## [Work instruction]
Show all lines from the material that carry the word "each".

-=-=-=-=-

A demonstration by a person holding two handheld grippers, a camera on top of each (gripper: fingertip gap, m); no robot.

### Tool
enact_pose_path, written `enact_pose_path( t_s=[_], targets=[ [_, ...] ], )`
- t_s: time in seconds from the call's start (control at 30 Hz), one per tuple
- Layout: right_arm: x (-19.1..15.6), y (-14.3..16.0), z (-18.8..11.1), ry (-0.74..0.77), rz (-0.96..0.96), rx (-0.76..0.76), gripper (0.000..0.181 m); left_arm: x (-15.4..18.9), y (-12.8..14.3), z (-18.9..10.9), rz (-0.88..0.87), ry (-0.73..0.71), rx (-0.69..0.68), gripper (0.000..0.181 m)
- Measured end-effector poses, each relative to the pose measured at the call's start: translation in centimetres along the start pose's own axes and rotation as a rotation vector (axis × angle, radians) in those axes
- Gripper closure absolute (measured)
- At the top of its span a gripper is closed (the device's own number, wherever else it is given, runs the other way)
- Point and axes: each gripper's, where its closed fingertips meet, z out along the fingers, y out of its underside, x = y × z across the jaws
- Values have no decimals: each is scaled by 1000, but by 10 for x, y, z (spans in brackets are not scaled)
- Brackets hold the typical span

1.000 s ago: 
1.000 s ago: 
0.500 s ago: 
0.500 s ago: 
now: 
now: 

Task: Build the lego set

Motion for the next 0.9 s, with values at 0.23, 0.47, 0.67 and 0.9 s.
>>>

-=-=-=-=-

## [Exercise output]
A demonstration by a person holding two handheld grippers, a camera on top of each (gripper: fingertip gap, m); no robot.
- Measured end-effector poses, each relative to the pose measured at the call's start: translation in centimetres along the start pose's own axes and rotation as a rotation vector (axis × angle, radians) in those axes
- Point and axes: each gripper's, where its closed fingertips meet, z out along the fingers, y out of its underside, x = y × z across the jaws
- Values have no decimals: each is scaled by 1000, but by 10 for x, y, z (spans in brackets are not scaled)

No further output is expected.